Photo provided courtesy of
T'Gracie and Joe Reese
Joe Reese: Our protagonist doesn't become a completely new person between books. She doesn't develop super powers or drastically alter her way of looking at the universe. She does, on the other hand, grow. Her experiences broaden and change her — as, we hope — they do for all of us.
The same is true for her friends. They don't sit still as time passes. They marry, have babies, choose new career paths, and encounter both exciting and challenging problems. We hope, though, that they remain real people, who will be a part of our readers' lives.

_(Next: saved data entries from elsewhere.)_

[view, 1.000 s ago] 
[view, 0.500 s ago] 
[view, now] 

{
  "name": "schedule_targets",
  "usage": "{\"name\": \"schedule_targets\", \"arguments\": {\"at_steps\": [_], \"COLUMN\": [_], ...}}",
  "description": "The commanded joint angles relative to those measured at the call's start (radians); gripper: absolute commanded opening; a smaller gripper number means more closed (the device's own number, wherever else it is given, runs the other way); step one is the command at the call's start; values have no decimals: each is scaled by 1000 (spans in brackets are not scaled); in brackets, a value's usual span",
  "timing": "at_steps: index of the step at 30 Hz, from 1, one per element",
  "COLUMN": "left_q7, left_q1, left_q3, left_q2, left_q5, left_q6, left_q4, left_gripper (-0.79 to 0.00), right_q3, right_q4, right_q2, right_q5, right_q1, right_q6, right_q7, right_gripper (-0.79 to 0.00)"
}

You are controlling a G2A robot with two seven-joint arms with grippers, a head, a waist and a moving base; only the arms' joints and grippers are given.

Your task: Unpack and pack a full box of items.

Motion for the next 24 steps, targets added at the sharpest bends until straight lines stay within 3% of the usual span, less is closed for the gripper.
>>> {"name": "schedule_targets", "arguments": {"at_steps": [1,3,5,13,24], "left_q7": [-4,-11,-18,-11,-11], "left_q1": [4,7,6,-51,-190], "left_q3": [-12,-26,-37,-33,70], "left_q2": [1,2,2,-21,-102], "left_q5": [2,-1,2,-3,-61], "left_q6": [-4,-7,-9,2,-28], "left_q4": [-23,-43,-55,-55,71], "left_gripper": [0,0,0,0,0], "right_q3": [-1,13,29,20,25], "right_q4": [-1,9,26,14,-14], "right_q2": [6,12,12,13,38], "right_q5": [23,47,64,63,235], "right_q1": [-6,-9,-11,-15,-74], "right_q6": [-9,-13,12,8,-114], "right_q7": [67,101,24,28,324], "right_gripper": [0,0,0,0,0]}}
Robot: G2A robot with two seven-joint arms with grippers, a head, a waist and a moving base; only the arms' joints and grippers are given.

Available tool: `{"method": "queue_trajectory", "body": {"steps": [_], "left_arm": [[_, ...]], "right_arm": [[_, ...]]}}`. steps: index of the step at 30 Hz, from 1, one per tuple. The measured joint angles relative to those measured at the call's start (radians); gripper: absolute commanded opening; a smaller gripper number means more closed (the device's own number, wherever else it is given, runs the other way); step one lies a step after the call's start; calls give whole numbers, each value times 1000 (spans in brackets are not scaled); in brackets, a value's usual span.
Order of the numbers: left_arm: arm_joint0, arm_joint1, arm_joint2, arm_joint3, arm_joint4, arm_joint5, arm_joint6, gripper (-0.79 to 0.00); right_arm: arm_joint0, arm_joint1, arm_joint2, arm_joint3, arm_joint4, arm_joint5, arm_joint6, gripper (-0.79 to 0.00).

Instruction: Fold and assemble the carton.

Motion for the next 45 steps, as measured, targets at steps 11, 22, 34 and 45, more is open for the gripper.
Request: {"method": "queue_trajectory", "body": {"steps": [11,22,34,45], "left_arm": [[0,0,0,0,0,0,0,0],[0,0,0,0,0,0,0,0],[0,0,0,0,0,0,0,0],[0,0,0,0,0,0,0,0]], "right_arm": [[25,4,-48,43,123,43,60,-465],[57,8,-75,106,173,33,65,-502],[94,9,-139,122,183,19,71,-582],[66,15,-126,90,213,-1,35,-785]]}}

T'Gracie R: I've loved reading mystery series for a long time. I love discovering a new author and beginning with the first book and reading until the last of the series. Seeing how the characters change based on their experience over time adds to the enjoyment of the books for me.
OMN: Into which mystery subgenre would you place this series?

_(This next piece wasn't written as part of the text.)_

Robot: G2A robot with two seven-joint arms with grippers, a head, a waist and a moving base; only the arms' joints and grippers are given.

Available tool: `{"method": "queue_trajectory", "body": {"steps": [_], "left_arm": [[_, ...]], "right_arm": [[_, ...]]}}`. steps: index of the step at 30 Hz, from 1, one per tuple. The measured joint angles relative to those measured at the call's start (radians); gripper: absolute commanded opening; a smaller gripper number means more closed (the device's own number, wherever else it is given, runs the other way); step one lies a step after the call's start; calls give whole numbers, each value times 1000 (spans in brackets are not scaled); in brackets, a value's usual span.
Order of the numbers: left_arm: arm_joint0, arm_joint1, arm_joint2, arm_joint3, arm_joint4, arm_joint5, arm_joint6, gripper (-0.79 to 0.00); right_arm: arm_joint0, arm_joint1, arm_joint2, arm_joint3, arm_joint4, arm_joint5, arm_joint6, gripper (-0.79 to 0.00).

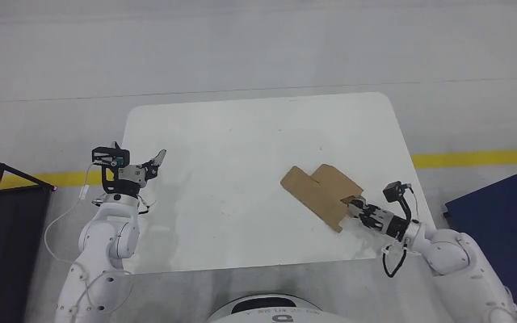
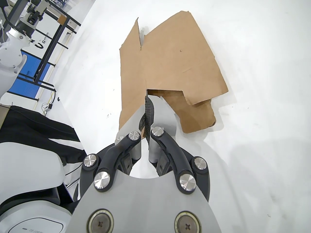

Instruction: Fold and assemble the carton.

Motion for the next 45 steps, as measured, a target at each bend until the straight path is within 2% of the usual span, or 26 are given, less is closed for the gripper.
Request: {"method": "queue_trajectory", "body": {"steps": [8,11,17,22,36,38,41,45], "left_arm": [[0,0,0,0,0,0,0,0],[0,0,0,0,0,0,0,0],[0,0,0,0,0,0,0,0],[0,0,0,0,0,0,0,0],[0,0,0,0,0,0,0,0],[0,0,0,0,0,0,0,0],[-2,0,2,-3,0,-3,1,0],[-40,-6,59,-45,-22,-53,2,0]], "right_arm": [[-51,3,49,-60,9,23,-66,-785],[-71,2,86,-71,48,34,-127,-785],[-99,-2,151,-92,135,-14,-246,-785],[-97,-3,176,-119,147,-24,-280,-785],[-90,-5,167,-113,169,-16,-282,-785],[-82,-10,131,-122,201,-26,-285,-785],[-32,-13,60,-146,338,-60,-259,-785],[49,-16,-8,-190,380,-59,-219,-785]]}}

JR: Our books are "cozy" mysteries. Your readers are probably aware of the characteristics of the genre. The protagonist is frequently an older woman — a retired librarian or teacher, living in a charming town or village. There is no profanity or graphic violence and the extent of the sexuality is "he kissed her passionately and the bedroom door closed behind them." These books are based on the models of Miss Marple or Angela Landsbury in Murder, She Wrote. This being said, there is room for variation among cozy plots. Ours tend to emphasize more a particular quality or part of small town life: the role of community theater or the excitement of attending a high school basketball game. Still, we do supply a murder at what we hope is just the right time and we take pleasure in eliciting from our readers a breathless, "Wow! I didn't see that coming!" Great literary works (Greek tragedies, for example) often follow a tightly constrained format. These constraints themselves, however, often amplify the intensity of the work. We hope this happens in little Bay St. Lucy.
OMN: Give us a summary of Frame Change in a tweet.

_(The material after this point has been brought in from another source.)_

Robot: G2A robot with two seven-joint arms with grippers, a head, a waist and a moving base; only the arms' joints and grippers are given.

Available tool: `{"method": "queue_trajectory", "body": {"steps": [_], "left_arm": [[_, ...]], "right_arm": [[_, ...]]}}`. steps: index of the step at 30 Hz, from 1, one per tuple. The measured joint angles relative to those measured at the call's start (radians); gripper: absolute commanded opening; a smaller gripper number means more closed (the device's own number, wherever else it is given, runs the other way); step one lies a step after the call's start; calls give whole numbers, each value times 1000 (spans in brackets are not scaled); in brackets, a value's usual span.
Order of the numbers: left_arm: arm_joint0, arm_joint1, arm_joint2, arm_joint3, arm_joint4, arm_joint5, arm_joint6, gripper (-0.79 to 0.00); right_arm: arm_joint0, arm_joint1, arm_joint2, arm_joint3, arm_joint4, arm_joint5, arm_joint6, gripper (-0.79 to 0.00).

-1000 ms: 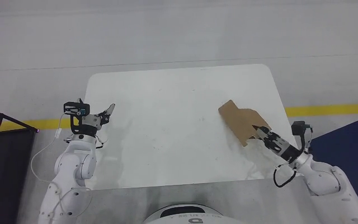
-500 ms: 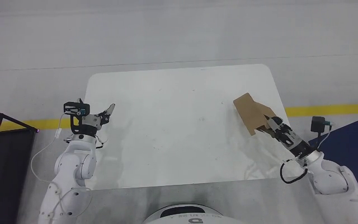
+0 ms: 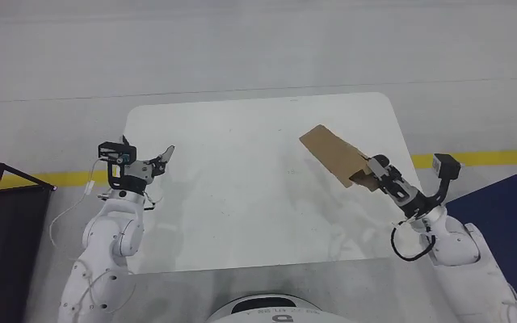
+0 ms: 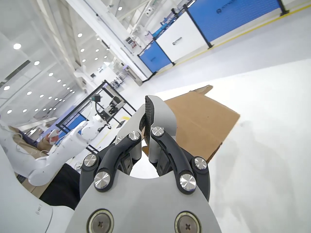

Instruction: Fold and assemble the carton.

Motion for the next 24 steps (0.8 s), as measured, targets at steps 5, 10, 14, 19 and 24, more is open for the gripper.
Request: {"method": "queue_trajectory", "body": {"steps": [5,10,14,19,24], "left_arm": [[-62,-15,98,-20,-142,-59,-49,0],[-70,-18,122,-27,-182,-72,-48,0],[-70,-18,121,-27,-181,-72,-48,0],[-54,-25,111,-13,-283,-33,-62,0],[-89,-46,172,9,-622,-30,-184,0]], "right_arm": [[66,-7,-63,-39,-15,7,8,-785],[80,-10,-77,-49,-13,9,-8,-785],[80,-10,-77,-48,-13,8,-7,-785],[77,-12,-91,-38,18,8,-16,-785],[128,-22,-152,14,89,-19,-31,-785]]}}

TR: #Nina Bannister discovers she can paint, but she doesn't know art thieves are using her paintings to smuggle art. Nina must travel to Graz, Austria to recover the lost art!
OMN: How much of your own personal or professional experiences have you included in your books?
TR: All of our books begin from an experience one of us has had that makes each of us think, "What would Nina do?"
JR: Set Change springs from an experience both of us had attending a community theater performance in Jena, Louisiana.
TR: Sadly, Oil Change comes from a fatality that really happened in Lafayette, Louisiana. A young engineering student was found in a coulee (a concrete drainage canal) near campus. He was hit by a car. But I wondered, what if it wasn't an accident and what if he had learned something about big oil, that mustn't come to light?
OMN: What is the best advice — and harshest criticism — you've received as authors?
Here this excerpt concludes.